To say nothing of my mom. She hasn't been to D.C. in over a decade. The breadth and quality of museums covering the Holocaust, the American Indian, the Korean War, and so much more! have just exploded since she was last there. She's been chomping at the bit since May for this trip. Just give her a tape of Willie Nelson singing "On the road again!" and her new digital voice recorder (she verbally documents everything. Everything!) and she's good to go. Better than good. Toss in an awards reception that she gets to go to (hope I win!) and the fact that she's going to meet Janet Evanovich and get her autograph? Wow. Did I mention she's been a smidge excited?
And me? At 10:43 this morning, I officially went into panic mode. I barely know what I'm wearing. I have no idea if our room has a mini-fridge. Parking is a byzantine mystery, I have to print my own worksheets, and somehow, I must get to the Smithsonian Museum of the American Indian. If I'm trying to earn my bread and butter on Cowboys and Indians (and I am), I darned well better pay homage. It's a Moral Imperative.
And the bug bites?
In the midst of a slow-burn kind of panic (wanna bet money on whether I'll have dreams about showing up to a presentation without my worksheets? Or my pants?), I have been attacked by at least two (possibly more) separate insects that are chewing the living shit out of me (pardon my French, but it's true). I blame Jake, the Three-Legged Wonder Wiener. I think he collected some chiggers (or fleas, or something!), took a nap on my jammies, and gave me those bad boys as a parting gift. (Tip: Do not leave jammies on the floor for your dumb dog to nap on. Really.) My torso, back, and face are covered with small, itchy welts.

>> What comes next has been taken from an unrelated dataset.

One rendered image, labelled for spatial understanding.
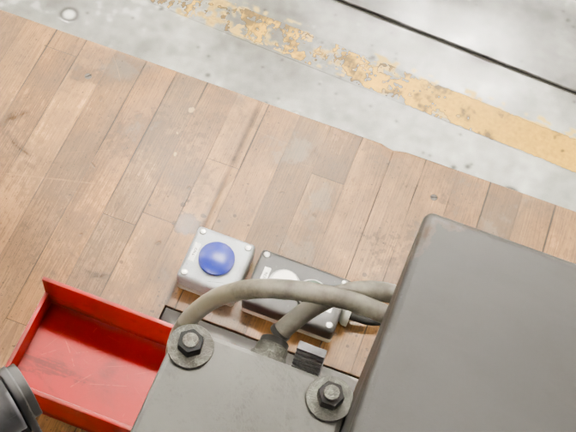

And that's not counting the number the mosquitoes have done on my legs. It's insane, really, but at least the legs are NOT covered in small, itchy welts. They're covered in HUGE, itchy welts. Big difference. I've probably got over fifty bites on me. And counting. I'm going to weep and gnash my teeth tomorrow in the hopes of convincing some sort of medical professional to put me out of my misery. Or at least get me something stronger than benadryl and hydrocortisone cream, because that's not cutting it any more.
And I love the man, but if I have to listen to him 'theorize' that I itch so much because I must be extra-sensitive to the 'anti-coagulant' that the bugs use before they . . . well, I'm going to start throwing up and punching him at the same time. I'd even rather hear my Gram repeat for the millionth time in my life how the bugs like me better than everyone else on the planet because "I'm so sweet."
Welts. Welts! Just in time to meet and greet! Just in time to finally sit down and meet my agent, face to face! Just in time to dress up, real fancy-like, for an awards presentation!
I'M GOING TO LOSE MY MIND!
Or, at the very least, large chunks of my skin. Man, these things ITCH!